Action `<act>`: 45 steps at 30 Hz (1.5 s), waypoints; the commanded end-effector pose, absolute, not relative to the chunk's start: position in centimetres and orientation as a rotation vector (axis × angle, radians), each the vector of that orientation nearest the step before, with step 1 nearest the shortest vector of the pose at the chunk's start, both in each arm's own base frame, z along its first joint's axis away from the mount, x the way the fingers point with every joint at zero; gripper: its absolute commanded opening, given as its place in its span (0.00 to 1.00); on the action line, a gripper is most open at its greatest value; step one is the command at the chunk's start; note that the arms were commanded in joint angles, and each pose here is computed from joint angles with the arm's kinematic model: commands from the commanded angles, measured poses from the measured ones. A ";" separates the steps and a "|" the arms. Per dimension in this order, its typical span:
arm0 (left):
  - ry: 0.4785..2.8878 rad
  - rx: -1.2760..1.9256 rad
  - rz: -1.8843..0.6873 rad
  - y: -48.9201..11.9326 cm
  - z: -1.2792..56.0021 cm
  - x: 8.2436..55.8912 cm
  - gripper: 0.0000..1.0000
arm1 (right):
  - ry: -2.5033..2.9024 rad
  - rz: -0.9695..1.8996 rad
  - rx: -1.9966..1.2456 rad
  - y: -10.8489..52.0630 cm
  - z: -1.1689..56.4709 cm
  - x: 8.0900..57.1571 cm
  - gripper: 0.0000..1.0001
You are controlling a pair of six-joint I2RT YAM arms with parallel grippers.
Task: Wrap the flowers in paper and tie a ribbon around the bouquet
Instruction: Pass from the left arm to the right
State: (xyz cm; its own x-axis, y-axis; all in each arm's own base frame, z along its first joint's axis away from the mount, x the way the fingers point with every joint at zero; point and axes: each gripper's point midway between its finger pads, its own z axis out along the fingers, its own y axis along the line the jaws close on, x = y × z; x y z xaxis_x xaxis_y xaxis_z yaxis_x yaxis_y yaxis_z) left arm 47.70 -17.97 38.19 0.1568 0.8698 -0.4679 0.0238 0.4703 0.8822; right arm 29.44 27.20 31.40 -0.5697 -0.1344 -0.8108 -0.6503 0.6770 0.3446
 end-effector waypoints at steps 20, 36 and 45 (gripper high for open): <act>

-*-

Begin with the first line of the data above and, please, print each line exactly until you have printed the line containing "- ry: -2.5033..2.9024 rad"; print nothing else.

Action `<act>`: 45 steps at 30 Hz (1.5 s), waypoints; the commanded end-effector pose, absolute, not relative to the chunk's start: position in centimetres and orientation as a rotation vector (axis × angle, radians), each the vector of that orientation nearest the step before, with step 1 nearest the shortest vector of the pose at the chunk's start, both in each arm's own base frame, z along its first joint's axis away from the mount, x the way the fingers point with every joint at zero; gripper: its absolute commanded opening, given as its place in its span (0.00 to 1.00); on the action line, a gripper is most open at its greatest value; step one is the command at the chunk's start; note that the arms were commanded in joint angles, and each pose here is computed from joint angles with the arm's kinematic model: commands from the commanded angles, measured poses from the measured ones. A ";" separates the steps and a "|" the arms. Per dimension in this order, its typical span:
arm0 (left):
  - ry: 0.4785..2.8878 rad
  - rx: -1.2760..1.9256 rad
  - rz: -1.8843..0.6873 rad
  - y: -48.9201..11.9326 cm
  - z: -1.2792..56.0021 cm
  - x: 8.2436..55.8912 cm
  - gripper: 0.0000..1.0000
arm1 (right):
  - ry: -2.5033..2.9024 rad

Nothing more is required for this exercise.